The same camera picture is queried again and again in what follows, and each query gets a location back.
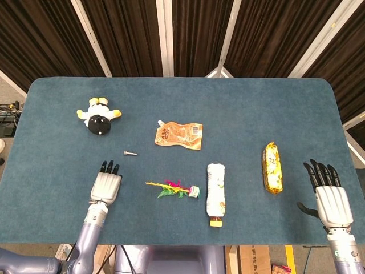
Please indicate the brown cardboard box with print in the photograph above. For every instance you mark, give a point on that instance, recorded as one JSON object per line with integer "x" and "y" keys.
{"x": 251, "y": 259}

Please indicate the golden snack package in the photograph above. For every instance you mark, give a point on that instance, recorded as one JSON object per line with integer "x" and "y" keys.
{"x": 273, "y": 168}

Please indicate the colourful feather shuttlecock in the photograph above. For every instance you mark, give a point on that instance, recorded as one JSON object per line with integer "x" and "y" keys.
{"x": 194, "y": 191}

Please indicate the metal bolt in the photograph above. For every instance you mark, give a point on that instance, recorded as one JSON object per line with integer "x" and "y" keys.
{"x": 129, "y": 153}

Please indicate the black white yellow plush toy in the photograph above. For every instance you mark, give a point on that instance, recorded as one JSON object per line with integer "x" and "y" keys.
{"x": 98, "y": 124}

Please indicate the dark brown curtain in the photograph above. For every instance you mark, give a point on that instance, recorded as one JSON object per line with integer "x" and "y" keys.
{"x": 128, "y": 34}

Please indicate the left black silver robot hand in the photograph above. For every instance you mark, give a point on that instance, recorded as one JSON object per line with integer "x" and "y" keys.
{"x": 105, "y": 185}

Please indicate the white label bottle yellow cap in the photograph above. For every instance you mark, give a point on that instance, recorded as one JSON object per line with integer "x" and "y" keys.
{"x": 215, "y": 188}

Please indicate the white picture-printed box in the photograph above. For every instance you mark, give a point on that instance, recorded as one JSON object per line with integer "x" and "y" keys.
{"x": 62, "y": 251}

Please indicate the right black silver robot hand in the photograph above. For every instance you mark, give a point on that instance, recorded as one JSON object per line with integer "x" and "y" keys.
{"x": 332, "y": 205}

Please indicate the grey robot torso base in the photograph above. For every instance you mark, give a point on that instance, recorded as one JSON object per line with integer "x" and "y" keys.
{"x": 171, "y": 259}

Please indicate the white frame post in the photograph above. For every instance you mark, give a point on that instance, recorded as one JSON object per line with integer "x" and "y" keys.
{"x": 226, "y": 40}
{"x": 91, "y": 40}
{"x": 319, "y": 42}
{"x": 165, "y": 37}

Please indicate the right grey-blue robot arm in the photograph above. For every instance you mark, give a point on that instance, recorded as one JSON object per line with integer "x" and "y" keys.
{"x": 343, "y": 251}

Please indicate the plain brown cardboard box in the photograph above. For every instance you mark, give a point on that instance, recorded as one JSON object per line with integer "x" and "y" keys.
{"x": 104, "y": 257}

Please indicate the orange sauce spout pouch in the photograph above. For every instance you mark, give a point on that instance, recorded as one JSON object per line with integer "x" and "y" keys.
{"x": 179, "y": 134}

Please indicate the blue felt table cover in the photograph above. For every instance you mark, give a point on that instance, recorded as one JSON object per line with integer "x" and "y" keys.
{"x": 228, "y": 100}

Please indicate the colourful snack packet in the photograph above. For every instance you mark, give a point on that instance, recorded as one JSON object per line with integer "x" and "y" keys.
{"x": 280, "y": 269}

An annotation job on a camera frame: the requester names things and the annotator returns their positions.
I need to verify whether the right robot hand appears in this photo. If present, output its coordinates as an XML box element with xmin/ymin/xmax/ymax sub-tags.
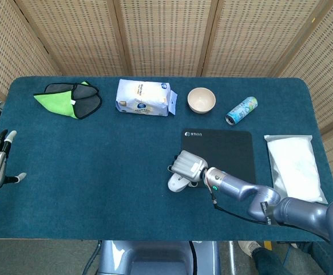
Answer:
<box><xmin>168</xmin><ymin>150</ymin><xmax>209</xmax><ymax>188</ymax></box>

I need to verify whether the white computer mouse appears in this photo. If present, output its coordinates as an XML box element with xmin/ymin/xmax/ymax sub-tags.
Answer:
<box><xmin>167</xmin><ymin>173</ymin><xmax>195</xmax><ymax>193</ymax></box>

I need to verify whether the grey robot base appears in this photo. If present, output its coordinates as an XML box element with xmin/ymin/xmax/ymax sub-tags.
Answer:
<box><xmin>97</xmin><ymin>239</ymin><xmax>221</xmax><ymax>275</ymax></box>

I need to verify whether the black mouse pad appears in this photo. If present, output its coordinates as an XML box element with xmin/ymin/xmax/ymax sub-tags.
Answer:
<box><xmin>180</xmin><ymin>128</ymin><xmax>257</xmax><ymax>190</ymax></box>

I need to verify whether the beige bowl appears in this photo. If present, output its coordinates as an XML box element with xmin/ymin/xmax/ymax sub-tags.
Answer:
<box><xmin>187</xmin><ymin>87</ymin><xmax>216</xmax><ymax>115</ymax></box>

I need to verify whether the light blue drink can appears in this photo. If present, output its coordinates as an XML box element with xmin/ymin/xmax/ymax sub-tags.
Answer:
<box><xmin>225</xmin><ymin>96</ymin><xmax>259</xmax><ymax>126</ymax></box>

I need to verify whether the white tissue pack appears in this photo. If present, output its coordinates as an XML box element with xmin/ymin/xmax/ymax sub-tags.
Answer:
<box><xmin>115</xmin><ymin>78</ymin><xmax>179</xmax><ymax>117</ymax></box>

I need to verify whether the teal table cover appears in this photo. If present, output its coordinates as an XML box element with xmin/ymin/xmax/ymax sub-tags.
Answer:
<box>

How to complete this task - The answer should hold every entry exactly as given and no pictures at all.

Your response -
The same camera picture is queried again and again in what follows, and each query gets a location back.
Please indicate the brown cardboard box with print in the photograph above. For every instance you mark, give a point on that instance, recorded as one JSON object per line with integer "x" and "y" keys.
{"x": 251, "y": 259}

Please indicate the golden snack package in the photograph above. For every instance you mark, give a point on that instance, recorded as one JSON object per line with integer "x" and "y" keys.
{"x": 273, "y": 168}

Please indicate the colourful feather shuttlecock in the photograph above. For every instance you mark, give a point on that instance, recorded as one JSON object per line with integer "x" and "y" keys.
{"x": 194, "y": 191}

Please indicate the metal bolt in the photograph above. For every instance you mark, give a point on that instance, recorded as one JSON object per line with integer "x" and "y" keys.
{"x": 129, "y": 153}

Please indicate the black white yellow plush toy in the photograph above. For every instance you mark, give a point on that instance, recorded as one JSON object per line with integer "x" and "y" keys.
{"x": 98, "y": 124}

Please indicate the dark brown curtain in the photograph above. For every instance you mark, give a point on that instance, recorded as one JSON object per line with integer "x" and "y" keys.
{"x": 128, "y": 34}

Please indicate the left black silver robot hand in the photograph above. For every instance you mark, give a point on that instance, recorded as one JSON object per line with integer "x" and "y" keys.
{"x": 105, "y": 185}

Please indicate the white label bottle yellow cap in the photograph above. For every instance you mark, give a point on that instance, recorded as one JSON object per line with integer "x" and "y" keys.
{"x": 215, "y": 188}

Please indicate the white picture-printed box in the photograph above. For every instance you mark, give a point on that instance, recorded as one JSON object per line with integer "x" and "y" keys.
{"x": 62, "y": 251}

Please indicate the right black silver robot hand in the photograph above. For every instance you mark, give a point on that instance, recorded as one JSON object per line with integer "x" and "y" keys.
{"x": 332, "y": 205}

Please indicate the grey robot torso base in the photograph above. For every instance you mark, give a point on that instance, recorded as one JSON object per line with integer "x" and "y" keys.
{"x": 171, "y": 259}

Please indicate the white frame post in the photograph above. For every instance you mark, give a point on that instance, recorded as one JSON object per line with integer "x" and "y" keys.
{"x": 226, "y": 40}
{"x": 91, "y": 40}
{"x": 319, "y": 42}
{"x": 165, "y": 37}

Please indicate the right grey-blue robot arm in the photograph above. For every instance you mark, give a point on that instance, recorded as one JSON object per line with integer "x" and "y" keys.
{"x": 343, "y": 251}

Please indicate the plain brown cardboard box in the photograph above. For every instance you mark, give a point on that instance, recorded as one JSON object per line with integer "x" and "y" keys.
{"x": 104, "y": 257}

Please indicate the orange sauce spout pouch in the photograph above. For every instance you mark, give a point on that instance, recorded as one JSON object per line with integer "x" and "y" keys.
{"x": 179, "y": 134}

Please indicate the blue felt table cover in the photograph above. For every instance you mark, give a point on that instance, recorded as one JSON object per line with integer "x" and "y" keys.
{"x": 228, "y": 100}

Please indicate the colourful snack packet in the photograph above. For every instance you mark, give a point on that instance, recorded as one JSON object per line with integer "x" and "y" keys.
{"x": 280, "y": 269}

An annotation job on a camera frame: the requester names things and the annotator returns their positions.
I need to verify whether the right robot hand appears in this photo. If present, output its coordinates as an XML box element with xmin/ymin/xmax/ymax sub-tags.
Answer:
<box><xmin>168</xmin><ymin>150</ymin><xmax>209</xmax><ymax>188</ymax></box>

I need to verify whether the white computer mouse appears in this photo. If present, output its coordinates as an XML box element with xmin/ymin/xmax/ymax sub-tags.
Answer:
<box><xmin>167</xmin><ymin>173</ymin><xmax>195</xmax><ymax>193</ymax></box>

I need to verify whether the grey robot base appears in this photo. If present, output its coordinates as an XML box element with xmin/ymin/xmax/ymax sub-tags.
Answer:
<box><xmin>97</xmin><ymin>239</ymin><xmax>221</xmax><ymax>275</ymax></box>

I need to verify whether the black mouse pad appears in this photo. If present, output its coordinates as an XML box element with xmin/ymin/xmax/ymax sub-tags.
Answer:
<box><xmin>180</xmin><ymin>128</ymin><xmax>257</xmax><ymax>190</ymax></box>

I need to verify whether the beige bowl appears in this photo. If present, output its coordinates as an XML box element with xmin/ymin/xmax/ymax sub-tags.
Answer:
<box><xmin>187</xmin><ymin>87</ymin><xmax>216</xmax><ymax>115</ymax></box>

I need to verify whether the light blue drink can appears in this photo. If present, output its coordinates as an XML box element with xmin/ymin/xmax/ymax sub-tags.
Answer:
<box><xmin>225</xmin><ymin>96</ymin><xmax>259</xmax><ymax>126</ymax></box>

I need to verify whether the white tissue pack appears in this photo. If present, output its coordinates as an XML box element with xmin/ymin/xmax/ymax sub-tags.
Answer:
<box><xmin>115</xmin><ymin>78</ymin><xmax>179</xmax><ymax>117</ymax></box>

I need to verify whether the teal table cover appears in this photo. If present, output its coordinates as an XML box element with xmin/ymin/xmax/ymax sub-tags.
Answer:
<box>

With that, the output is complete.